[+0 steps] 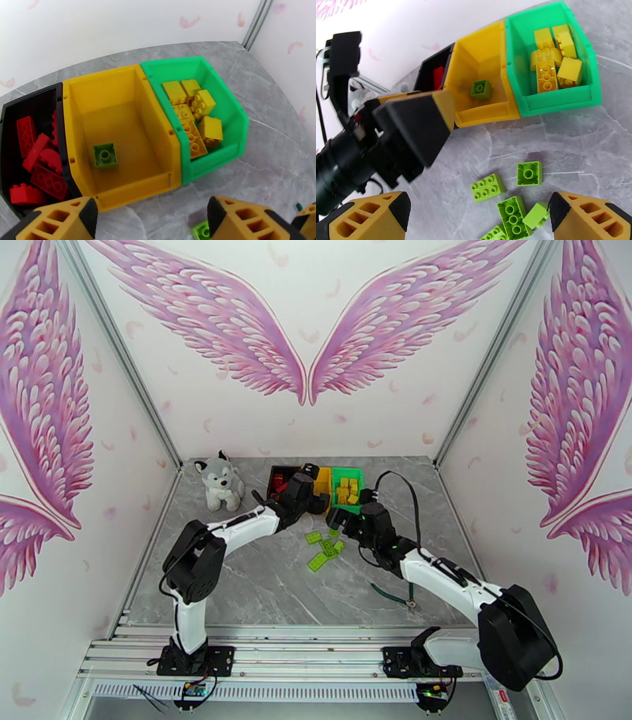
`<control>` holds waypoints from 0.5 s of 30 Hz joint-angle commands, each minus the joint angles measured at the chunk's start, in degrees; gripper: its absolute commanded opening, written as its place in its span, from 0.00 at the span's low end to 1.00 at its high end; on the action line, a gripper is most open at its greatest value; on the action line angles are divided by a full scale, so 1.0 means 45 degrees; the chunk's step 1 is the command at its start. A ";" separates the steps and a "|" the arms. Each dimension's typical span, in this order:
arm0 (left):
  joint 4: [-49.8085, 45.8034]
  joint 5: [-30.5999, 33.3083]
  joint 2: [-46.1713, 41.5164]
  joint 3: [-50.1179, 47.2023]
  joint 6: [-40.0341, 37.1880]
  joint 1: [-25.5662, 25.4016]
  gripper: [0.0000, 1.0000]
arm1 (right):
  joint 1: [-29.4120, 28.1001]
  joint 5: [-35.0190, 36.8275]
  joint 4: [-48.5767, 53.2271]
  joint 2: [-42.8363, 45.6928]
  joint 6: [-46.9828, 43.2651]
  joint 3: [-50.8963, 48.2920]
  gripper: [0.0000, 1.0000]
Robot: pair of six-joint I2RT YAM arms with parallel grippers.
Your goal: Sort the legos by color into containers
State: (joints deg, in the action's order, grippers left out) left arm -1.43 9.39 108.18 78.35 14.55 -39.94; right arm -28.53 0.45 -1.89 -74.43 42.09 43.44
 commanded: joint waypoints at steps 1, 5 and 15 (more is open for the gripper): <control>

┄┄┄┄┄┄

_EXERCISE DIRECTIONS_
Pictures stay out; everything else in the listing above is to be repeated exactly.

_OUTPUT OF THE TASK_
[+0 steps] 
`<control>` holds waypoints from 0.5 s of 30 Hz joint-angle commands, each minus the joint angles measured at the chunk's start, in degrees; gripper: its absolute commanded opening, written as its place in its span, from 0.00 at the span's low end to 1.00 at its high end; on the action line, a gripper is most open at its greatest value; on the action line angles are divided by a full scale, so 1.0 means 45 degrees; the chunk's step 1 is the command at its start. A ";" separates the steps and a "|" the arms. Each dimension's typical span, in this order:
arm0 (left):
  joint 4: [-49.8085, 45.8034]
  joint 5: [-30.5999, 33.3083]
  joint 2: [-46.1713, 41.5164]
  joint 3: [-50.1179, 47.2023]
  joint 6: [-40.0341, 37.1880]
  joint 1: [-25.5662, 25.4016]
  gripper: [0.0000, 1.0000]
arm1 (right):
  joint 1: [-29.4120, 28.1001]
  joint 5: [-35.0190, 36.8275]
  joint 4: [-48.5767, 53.2271]
  joint 2: [-42.8363, 45.6928]
  joint 6: [-46.9828, 43.2651]
  joint 3: [-50.8963, 48.2920]
  gripper: [0.0000, 1.0000]
Robot: pair of six-joint I2RT YAM arms with parallel grippers.
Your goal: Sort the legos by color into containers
State: (joints deg, in the action's order, grippers left out) left arm -1.43 9.39 108.18 78.35 14.55 -39.94; right arm -28.53 0.45 -1.89 -74.43 42.09 43.44
 commanded: joint waypoints at steps 1, 5 and 15 (more is open for the gripper): <control>

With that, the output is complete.